The AUD/USD is the one to watch in the event we see a negative dollar reaction to today's US jobs report, which is due for release shortly. A headline print of 191K is expected, but watch out for revisions to prior months' data too.
AUD/USD's recent performance points higher
The AUD/USD has been performing well due to strong Australian inflation and a hawkish stance from the Reserve Bank of Australia (RBA).
It reached its highest level since January due to weaker-than-expected US data this week, which fueled speculation about a potential Fed rate cut in September.
Boost from Recent Data: - Retail Sales: Increased by 0.6% month-over-month (m/m), surpassing the expected 0.3%. - Building Approvals: Rose by 5.5% m/m, beating the forecasted 1.5%.
Inflation and Rate Hikes: - Australia's latest inflation report showed a significant rise to 4.0% year-over-year (y/y), higher than the expected 3.8% and April's 3.6%. - This has led investors to speculating over a 50% chance of another rate hike by the RBA, while expectations for a US rate cut are increasing.
AUD/USD Technical Analysis: - The AUD/USD had been consolidating in a bullish continuation pattern near its highs. - It recently broke out of this to reach its best level since January.
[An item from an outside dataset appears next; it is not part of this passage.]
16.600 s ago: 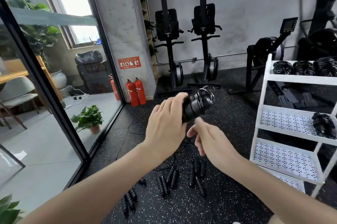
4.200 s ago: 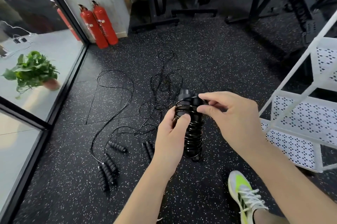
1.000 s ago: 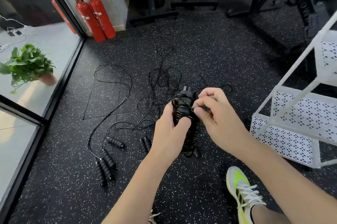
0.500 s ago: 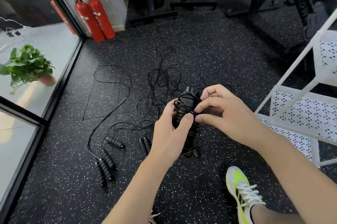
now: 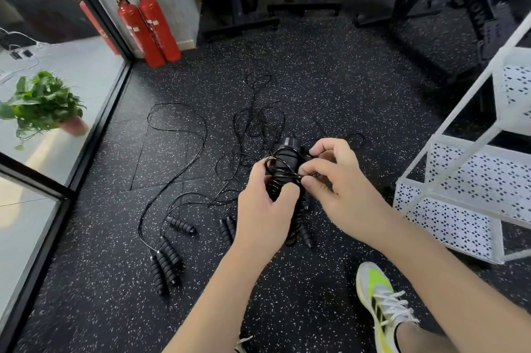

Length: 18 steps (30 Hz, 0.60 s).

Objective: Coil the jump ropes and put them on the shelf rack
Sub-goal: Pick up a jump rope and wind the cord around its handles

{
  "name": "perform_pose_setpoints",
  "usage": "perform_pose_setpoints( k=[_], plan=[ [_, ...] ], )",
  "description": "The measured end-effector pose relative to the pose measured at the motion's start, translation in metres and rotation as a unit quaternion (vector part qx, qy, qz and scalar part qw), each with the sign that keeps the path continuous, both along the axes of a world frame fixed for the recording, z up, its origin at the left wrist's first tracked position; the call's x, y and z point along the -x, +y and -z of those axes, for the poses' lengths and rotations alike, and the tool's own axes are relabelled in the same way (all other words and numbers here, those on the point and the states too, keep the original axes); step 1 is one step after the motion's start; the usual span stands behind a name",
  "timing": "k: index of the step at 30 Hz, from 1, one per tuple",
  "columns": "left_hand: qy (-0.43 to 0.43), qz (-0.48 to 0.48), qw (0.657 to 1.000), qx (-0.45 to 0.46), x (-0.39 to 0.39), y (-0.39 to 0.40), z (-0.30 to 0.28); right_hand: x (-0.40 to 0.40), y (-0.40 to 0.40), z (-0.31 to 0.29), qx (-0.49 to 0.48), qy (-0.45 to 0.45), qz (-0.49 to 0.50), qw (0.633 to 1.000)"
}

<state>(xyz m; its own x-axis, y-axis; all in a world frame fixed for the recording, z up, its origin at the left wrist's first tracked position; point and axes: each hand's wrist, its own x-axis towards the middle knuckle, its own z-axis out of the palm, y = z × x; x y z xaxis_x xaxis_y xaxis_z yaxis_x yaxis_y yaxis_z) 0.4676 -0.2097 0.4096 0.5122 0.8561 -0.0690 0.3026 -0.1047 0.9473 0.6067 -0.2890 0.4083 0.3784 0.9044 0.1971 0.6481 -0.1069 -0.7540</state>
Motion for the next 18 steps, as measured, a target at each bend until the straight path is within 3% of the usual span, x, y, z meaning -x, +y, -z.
perform_pose_setpoints(
  k=[13, 18],
  plan=[
    [-0.005, -0.008, 1.000, 0.024, 0.002, -0.001, -0.001, -0.011, 0.001, -0.013, 0.066, 0.017, -0.096, 0.993],
    [-0.011, -0.003, 0.999, 0.035, -0.002, 0.000, -0.001, -0.020, 0.000, -0.013, 0.043, 0.021, -0.079, 0.996]
  ],
)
If this breakout holds after NFP then a potential rise towards bigger resistance in the 0.6850-0.6900 range could get underway - The line in the sand for me is at 0.6620, break below would be a bearish technical development
Trading Outlook: - The combination of strong fundamentals and positive technical signals makes AUD/USD an attractive pair to trade on the long side, especially if US data continues to weaken. - This pair is potentially a better long candidate compared to others like EUR/USD, which has election risks, or JPY/USD (I know, I know, it is USD/JPY), which faces potential government intervention.